Professor of Humanities

Christine Levecq’s research focuses on the lives and thoughts of individuals in the African diaspora. Her first book, Slavery and Sentiment: The Politics of Feeling in Black Atlantic Antislavery Writing, 1770-1850 (UP of New England, 2008) analyzes the ways in which black writers in eighteenth- and early-nineteenth-century America and Britain appealed to their readers’ feelings in order to convey certain political ideas. Her second book, Black Cosmopolitans: Race, Religion, and Republicanism in an Age of Revolution (U of Virginia P, 2019), is about people of African descent in the French, Dutch, and English eighteenth-century Atlantic world, and how they used notions of community—both national and international—to fight the prejudices of their times.
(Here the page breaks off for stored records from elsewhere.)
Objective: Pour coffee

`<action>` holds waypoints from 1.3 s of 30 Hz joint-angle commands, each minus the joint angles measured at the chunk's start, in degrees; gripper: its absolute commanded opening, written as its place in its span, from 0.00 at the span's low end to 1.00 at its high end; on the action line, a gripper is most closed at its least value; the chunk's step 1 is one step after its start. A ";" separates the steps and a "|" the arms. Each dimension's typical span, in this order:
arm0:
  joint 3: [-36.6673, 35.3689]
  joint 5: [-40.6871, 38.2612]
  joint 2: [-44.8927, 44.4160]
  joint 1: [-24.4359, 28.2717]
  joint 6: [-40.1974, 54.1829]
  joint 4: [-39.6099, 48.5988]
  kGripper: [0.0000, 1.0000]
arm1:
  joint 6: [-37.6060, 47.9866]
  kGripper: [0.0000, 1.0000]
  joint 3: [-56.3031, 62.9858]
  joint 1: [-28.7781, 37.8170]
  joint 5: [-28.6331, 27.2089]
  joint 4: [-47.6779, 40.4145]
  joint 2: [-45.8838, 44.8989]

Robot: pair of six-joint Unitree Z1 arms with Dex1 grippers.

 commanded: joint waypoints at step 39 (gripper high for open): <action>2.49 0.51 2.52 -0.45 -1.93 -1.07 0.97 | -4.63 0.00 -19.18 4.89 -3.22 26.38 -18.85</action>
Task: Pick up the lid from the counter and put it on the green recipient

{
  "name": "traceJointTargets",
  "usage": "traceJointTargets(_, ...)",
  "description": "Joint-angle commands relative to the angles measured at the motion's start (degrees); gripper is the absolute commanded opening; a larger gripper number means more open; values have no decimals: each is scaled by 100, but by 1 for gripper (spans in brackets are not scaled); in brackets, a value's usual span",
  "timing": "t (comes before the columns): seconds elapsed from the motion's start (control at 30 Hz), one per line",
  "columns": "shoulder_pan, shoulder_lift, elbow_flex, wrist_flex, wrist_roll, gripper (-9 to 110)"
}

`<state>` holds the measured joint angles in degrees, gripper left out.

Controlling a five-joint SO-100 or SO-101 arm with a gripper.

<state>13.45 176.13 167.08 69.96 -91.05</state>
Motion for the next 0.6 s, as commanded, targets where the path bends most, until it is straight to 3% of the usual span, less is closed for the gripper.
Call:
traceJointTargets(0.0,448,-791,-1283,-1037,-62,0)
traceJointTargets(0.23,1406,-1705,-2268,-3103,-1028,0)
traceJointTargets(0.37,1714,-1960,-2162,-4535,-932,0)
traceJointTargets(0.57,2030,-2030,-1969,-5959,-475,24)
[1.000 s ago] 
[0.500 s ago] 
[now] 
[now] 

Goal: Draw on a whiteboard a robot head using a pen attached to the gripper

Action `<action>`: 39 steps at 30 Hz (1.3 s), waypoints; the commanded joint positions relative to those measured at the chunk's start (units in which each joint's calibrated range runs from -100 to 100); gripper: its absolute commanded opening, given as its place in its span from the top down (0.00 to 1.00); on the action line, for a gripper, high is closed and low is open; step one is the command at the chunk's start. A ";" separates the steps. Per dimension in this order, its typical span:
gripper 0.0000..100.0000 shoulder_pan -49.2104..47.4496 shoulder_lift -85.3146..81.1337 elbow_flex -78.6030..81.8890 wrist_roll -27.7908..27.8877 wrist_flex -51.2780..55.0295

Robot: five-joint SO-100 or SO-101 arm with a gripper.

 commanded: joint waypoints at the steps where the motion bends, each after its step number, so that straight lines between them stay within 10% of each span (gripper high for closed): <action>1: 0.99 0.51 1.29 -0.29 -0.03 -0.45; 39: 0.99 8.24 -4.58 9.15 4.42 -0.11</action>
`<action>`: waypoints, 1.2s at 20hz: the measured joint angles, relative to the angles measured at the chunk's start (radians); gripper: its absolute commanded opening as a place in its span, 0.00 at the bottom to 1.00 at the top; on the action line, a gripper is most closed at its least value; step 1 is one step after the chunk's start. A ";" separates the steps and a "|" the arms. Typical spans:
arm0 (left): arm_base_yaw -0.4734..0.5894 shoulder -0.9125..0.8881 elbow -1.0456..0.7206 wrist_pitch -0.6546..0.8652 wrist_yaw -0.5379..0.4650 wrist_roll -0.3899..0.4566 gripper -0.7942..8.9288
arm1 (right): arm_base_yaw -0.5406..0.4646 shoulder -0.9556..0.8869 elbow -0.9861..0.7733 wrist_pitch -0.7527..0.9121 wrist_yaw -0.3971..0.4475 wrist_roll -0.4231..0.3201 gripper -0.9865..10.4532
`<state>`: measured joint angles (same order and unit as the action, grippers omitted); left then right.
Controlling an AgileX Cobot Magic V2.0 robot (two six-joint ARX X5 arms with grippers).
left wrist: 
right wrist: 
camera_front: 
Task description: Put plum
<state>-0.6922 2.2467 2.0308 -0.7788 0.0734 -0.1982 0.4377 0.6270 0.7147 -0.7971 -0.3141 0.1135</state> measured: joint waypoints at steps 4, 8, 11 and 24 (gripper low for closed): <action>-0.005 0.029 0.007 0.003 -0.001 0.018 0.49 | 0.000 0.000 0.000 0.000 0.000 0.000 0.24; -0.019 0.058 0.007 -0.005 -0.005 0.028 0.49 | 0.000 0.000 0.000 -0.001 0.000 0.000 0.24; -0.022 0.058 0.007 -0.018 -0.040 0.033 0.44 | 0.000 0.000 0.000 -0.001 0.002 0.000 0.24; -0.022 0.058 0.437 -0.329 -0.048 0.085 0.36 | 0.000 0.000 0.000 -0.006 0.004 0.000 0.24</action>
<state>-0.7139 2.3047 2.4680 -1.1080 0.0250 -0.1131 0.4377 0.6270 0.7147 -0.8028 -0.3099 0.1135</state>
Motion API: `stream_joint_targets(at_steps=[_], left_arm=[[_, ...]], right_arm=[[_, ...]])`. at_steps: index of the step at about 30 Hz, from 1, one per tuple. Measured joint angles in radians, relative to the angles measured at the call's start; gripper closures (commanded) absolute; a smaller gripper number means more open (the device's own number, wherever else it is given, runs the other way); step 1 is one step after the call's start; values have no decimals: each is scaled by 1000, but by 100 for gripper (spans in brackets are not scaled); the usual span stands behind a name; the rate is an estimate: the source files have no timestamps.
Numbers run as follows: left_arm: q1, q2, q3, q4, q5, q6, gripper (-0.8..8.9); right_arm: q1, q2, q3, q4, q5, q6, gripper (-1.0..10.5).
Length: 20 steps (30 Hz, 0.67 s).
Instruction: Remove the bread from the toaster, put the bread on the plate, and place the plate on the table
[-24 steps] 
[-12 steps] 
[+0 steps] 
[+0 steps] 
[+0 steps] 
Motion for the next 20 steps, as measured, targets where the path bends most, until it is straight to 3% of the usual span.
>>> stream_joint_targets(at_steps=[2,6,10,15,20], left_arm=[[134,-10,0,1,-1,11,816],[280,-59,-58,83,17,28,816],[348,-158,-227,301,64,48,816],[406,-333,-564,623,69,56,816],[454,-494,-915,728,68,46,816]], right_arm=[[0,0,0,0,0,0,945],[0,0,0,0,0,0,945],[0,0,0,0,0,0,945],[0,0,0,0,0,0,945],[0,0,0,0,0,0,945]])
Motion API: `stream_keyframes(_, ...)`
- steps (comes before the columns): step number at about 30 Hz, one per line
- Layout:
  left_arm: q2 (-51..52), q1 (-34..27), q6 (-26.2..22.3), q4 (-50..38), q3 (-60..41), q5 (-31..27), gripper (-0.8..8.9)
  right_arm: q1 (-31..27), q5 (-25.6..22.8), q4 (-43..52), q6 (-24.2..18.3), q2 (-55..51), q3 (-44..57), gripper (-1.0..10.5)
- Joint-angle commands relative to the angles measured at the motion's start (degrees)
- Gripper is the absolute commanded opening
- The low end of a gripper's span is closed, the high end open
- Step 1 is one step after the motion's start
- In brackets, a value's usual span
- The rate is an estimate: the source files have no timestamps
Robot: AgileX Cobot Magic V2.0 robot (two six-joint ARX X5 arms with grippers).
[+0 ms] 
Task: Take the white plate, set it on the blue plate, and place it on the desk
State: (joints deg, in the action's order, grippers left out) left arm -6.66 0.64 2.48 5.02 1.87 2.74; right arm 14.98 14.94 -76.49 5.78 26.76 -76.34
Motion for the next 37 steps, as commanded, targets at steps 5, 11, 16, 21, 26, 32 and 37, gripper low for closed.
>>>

In these works, as well as in various articles published in peer-reviewed journals, her purpose is to show that black writers are informed by contemporary currents of thought, but often push them in progressive, even radical, directions.


Education

Ph.D. 1991, University of Illinois at Urbana-Champaign
M.A. 1986, University of Illinois at Urbana-Champaign
B.A. 1983, State University of Liège, Belgium

  • African American Studies
  • African Diaspora Studies 
     

I have published two books: "Slavery and Sentiment: The Politics of Feeling in Black Atlantic Antislavery Writing, 1770-1850" (UP of New England, 2008), and "Black Cosmopolitans: Race, Religion, and Republicanism in an Age of Revolution" (U of Virginia P, 2019).